Excerpts from a dataset
┄┄┄┄┄┄┄┄┄┄

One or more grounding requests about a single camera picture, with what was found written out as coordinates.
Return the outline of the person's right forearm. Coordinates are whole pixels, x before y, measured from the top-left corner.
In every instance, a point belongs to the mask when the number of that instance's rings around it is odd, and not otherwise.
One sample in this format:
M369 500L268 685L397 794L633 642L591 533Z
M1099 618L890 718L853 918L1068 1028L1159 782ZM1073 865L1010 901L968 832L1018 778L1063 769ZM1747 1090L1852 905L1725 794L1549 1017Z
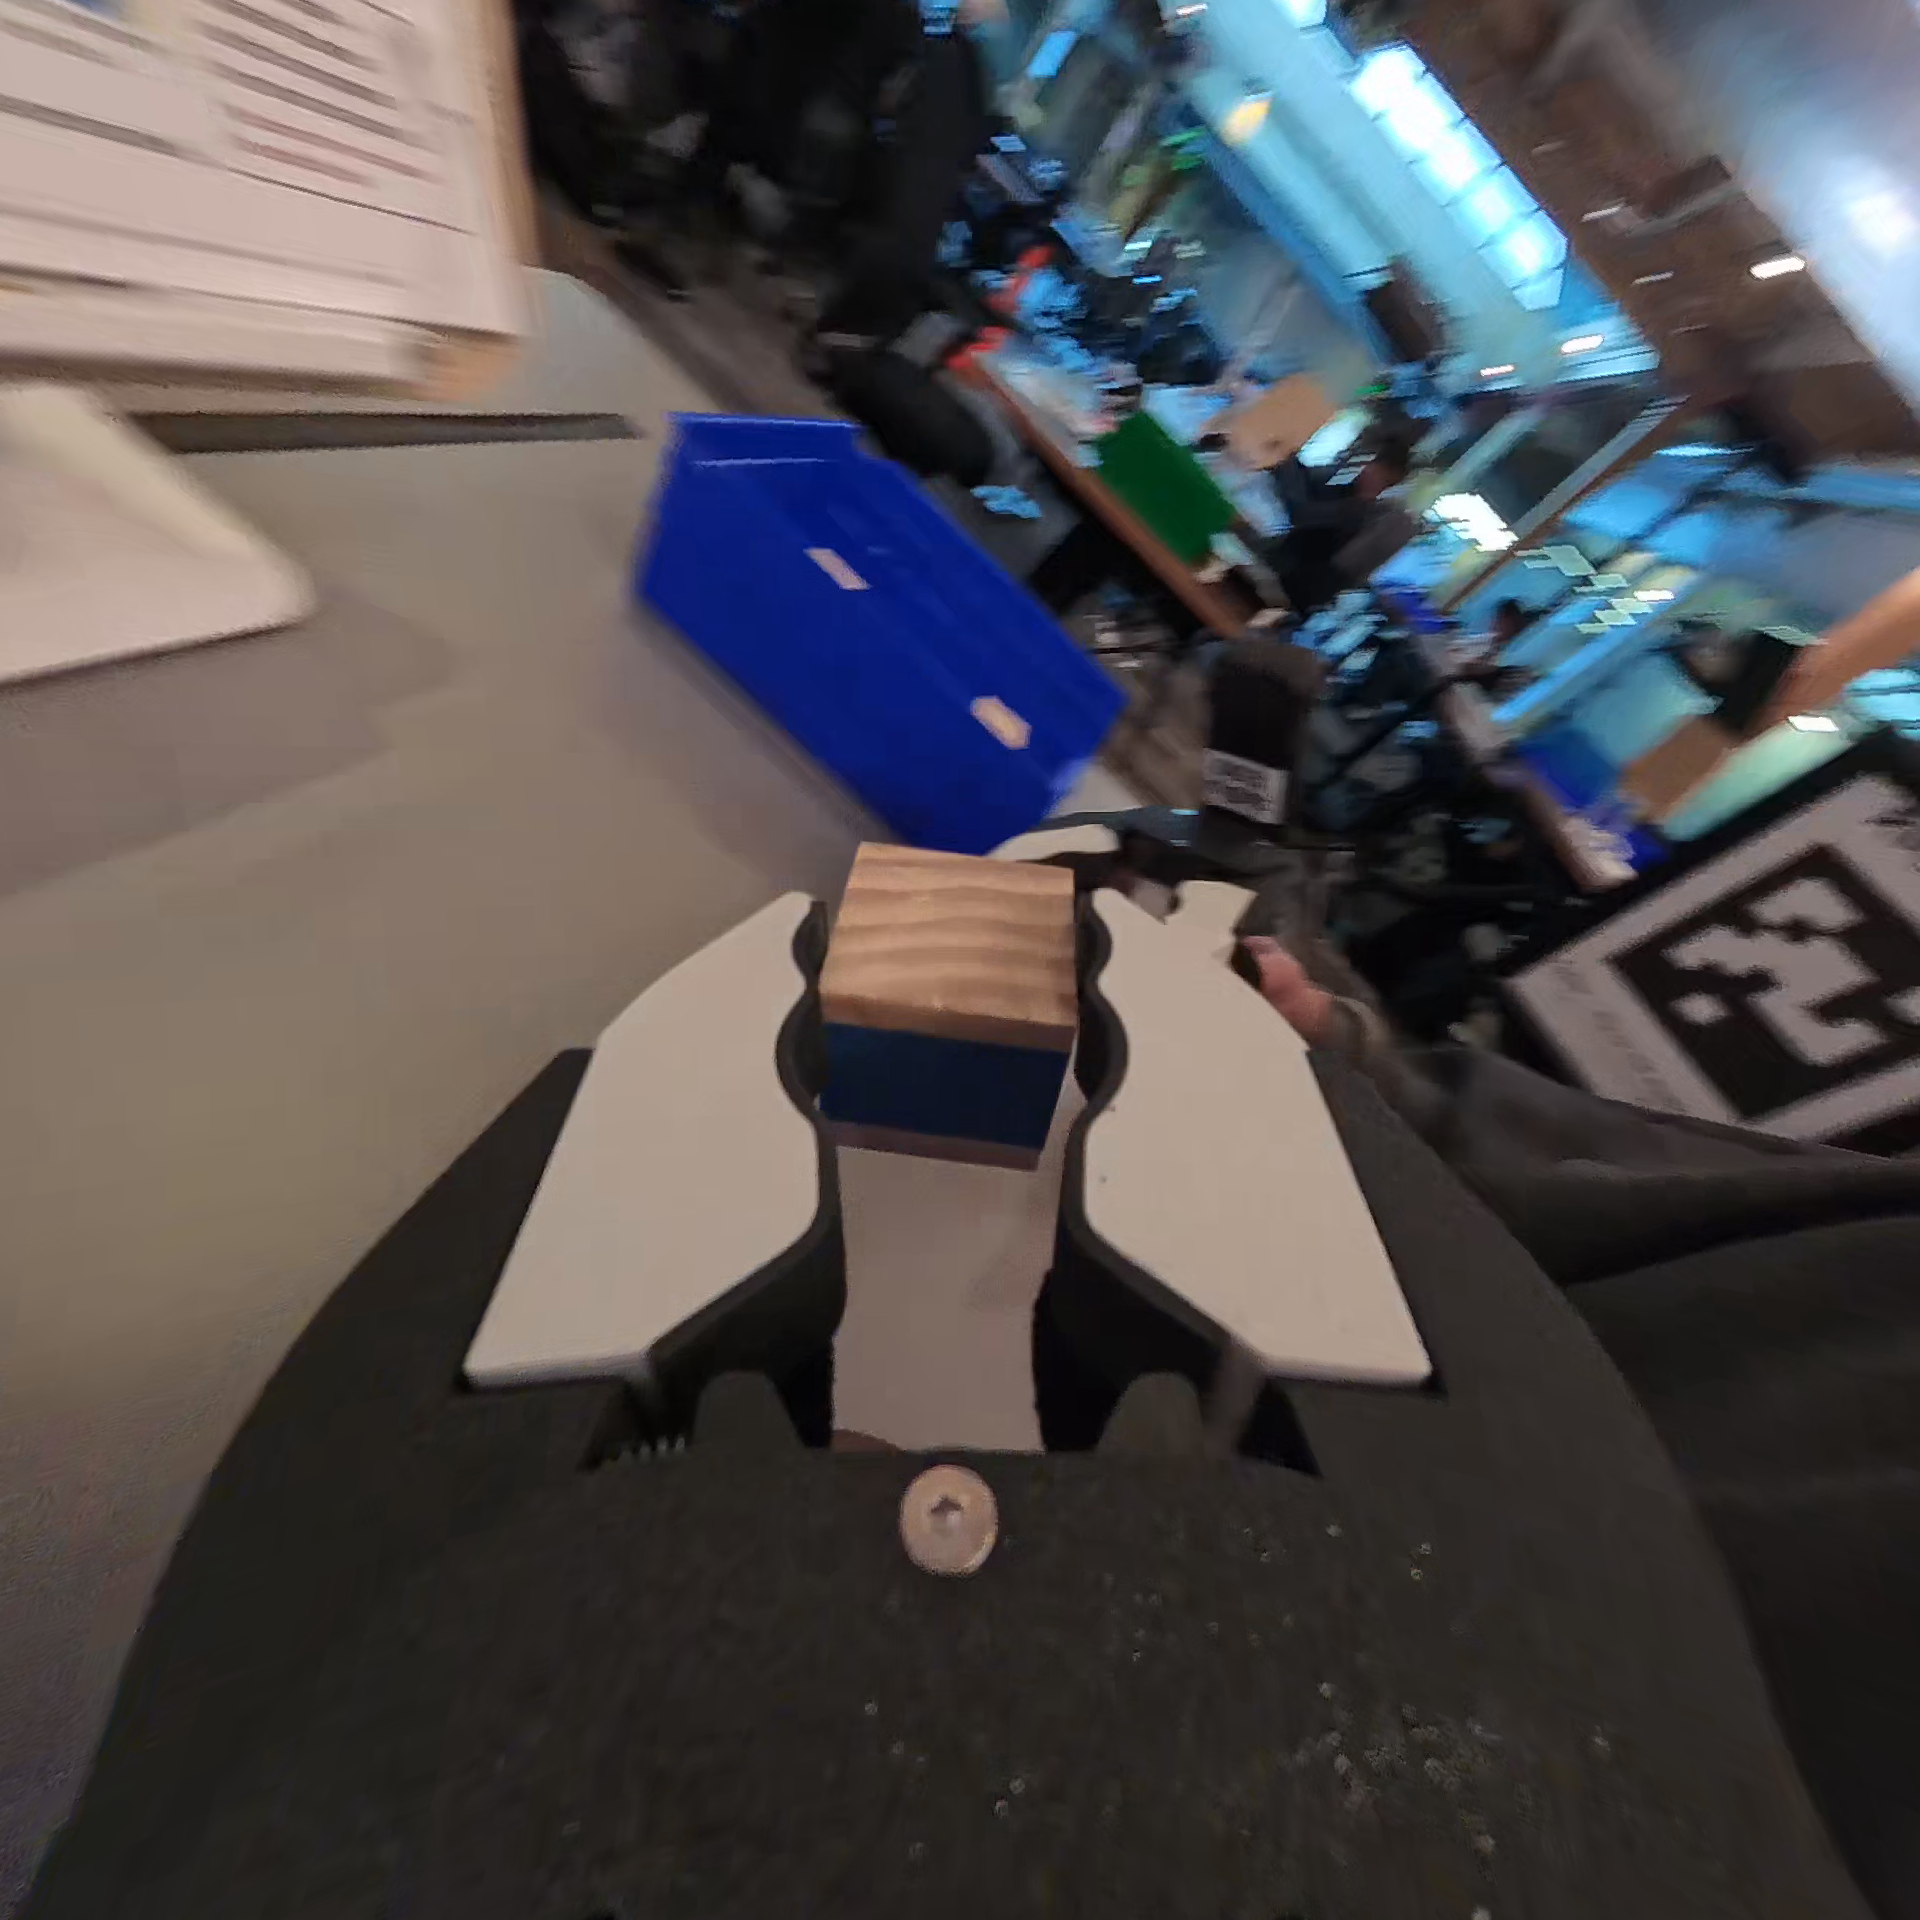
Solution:
M1564 1286L1794 1231L1916 1229L1913 1159L1648 1110L1481 1046L1405 1046L1338 993L1313 1039L1363 1072Z

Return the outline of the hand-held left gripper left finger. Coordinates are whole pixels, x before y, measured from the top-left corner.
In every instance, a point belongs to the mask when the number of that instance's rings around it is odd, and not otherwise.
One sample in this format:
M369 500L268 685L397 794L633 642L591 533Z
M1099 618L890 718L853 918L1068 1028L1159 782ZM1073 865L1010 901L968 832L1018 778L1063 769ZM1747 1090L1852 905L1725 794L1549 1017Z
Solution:
M687 1433L761 1376L833 1440L845 1312L820 969L828 912L784 893L631 1000L593 1046L464 1354L473 1389L600 1382Z

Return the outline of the grey desk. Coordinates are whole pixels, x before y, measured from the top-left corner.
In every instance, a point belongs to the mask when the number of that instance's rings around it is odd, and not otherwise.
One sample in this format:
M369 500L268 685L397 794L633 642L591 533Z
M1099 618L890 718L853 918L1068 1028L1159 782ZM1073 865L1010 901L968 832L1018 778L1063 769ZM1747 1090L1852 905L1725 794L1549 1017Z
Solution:
M535 279L491 412L200 453L297 630L5 693L5 1909L282 1354L645 983L875 832L628 602L665 420L824 412L756 314Z

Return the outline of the blue plastic bin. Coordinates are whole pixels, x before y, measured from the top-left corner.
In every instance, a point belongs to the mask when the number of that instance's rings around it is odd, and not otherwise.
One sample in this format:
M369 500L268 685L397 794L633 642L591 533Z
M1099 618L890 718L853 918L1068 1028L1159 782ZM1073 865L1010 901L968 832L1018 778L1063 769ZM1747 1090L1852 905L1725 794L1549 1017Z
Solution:
M809 560L824 543L868 592ZM853 423L679 414L633 594L908 845L988 854L1066 805L1125 693ZM1010 751L969 713L1002 696Z

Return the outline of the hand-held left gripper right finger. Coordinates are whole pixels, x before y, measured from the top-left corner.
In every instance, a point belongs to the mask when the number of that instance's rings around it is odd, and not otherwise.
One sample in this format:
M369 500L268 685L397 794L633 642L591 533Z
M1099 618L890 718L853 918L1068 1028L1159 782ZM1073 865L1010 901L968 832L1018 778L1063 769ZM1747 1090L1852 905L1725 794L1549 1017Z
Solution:
M1298 1385L1424 1392L1434 1360L1307 1045L1129 896L1079 918L1082 1032L1045 1345L1103 1399L1177 1376L1211 1452Z

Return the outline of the green board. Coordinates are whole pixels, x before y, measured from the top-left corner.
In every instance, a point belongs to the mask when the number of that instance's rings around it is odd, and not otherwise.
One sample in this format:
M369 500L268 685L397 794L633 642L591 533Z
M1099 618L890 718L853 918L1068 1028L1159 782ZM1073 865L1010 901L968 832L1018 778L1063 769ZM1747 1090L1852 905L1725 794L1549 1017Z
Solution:
M1132 414L1090 440L1103 484L1164 542L1200 568L1237 520L1237 504L1211 469L1153 414Z

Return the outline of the person's right hand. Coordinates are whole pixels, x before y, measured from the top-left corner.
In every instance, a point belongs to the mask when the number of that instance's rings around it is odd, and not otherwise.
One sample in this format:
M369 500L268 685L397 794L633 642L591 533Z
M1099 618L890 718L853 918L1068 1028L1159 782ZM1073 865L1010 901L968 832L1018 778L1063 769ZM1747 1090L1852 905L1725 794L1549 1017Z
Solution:
M1281 942L1240 935L1233 966L1283 1021L1311 1046L1324 1046L1341 1026L1345 1000L1313 977L1307 966Z

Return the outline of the black and white marker board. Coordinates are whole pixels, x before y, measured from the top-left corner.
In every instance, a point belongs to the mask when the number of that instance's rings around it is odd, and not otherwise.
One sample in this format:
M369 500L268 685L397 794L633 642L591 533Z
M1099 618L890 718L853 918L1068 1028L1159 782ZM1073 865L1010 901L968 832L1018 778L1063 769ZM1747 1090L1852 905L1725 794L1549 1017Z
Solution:
M1653 1113L1913 1156L1916 748L1873 736L1515 966L1507 1013L1570 1084Z

┄┄┄┄┄┄┄┄┄┄

**REQUIRED WORK**
Wherever the string "gripper" appears in the entries, copy that line.

**ANSWER TO THE PROBLEM**
Return the outline of the hand-held left gripper left finger. Coordinates are whole pixels, x before y, measured from the top-left corner.
Return the outline of the hand-held left gripper right finger. Coordinates are whole pixels, x before y, measured from the top-left corner.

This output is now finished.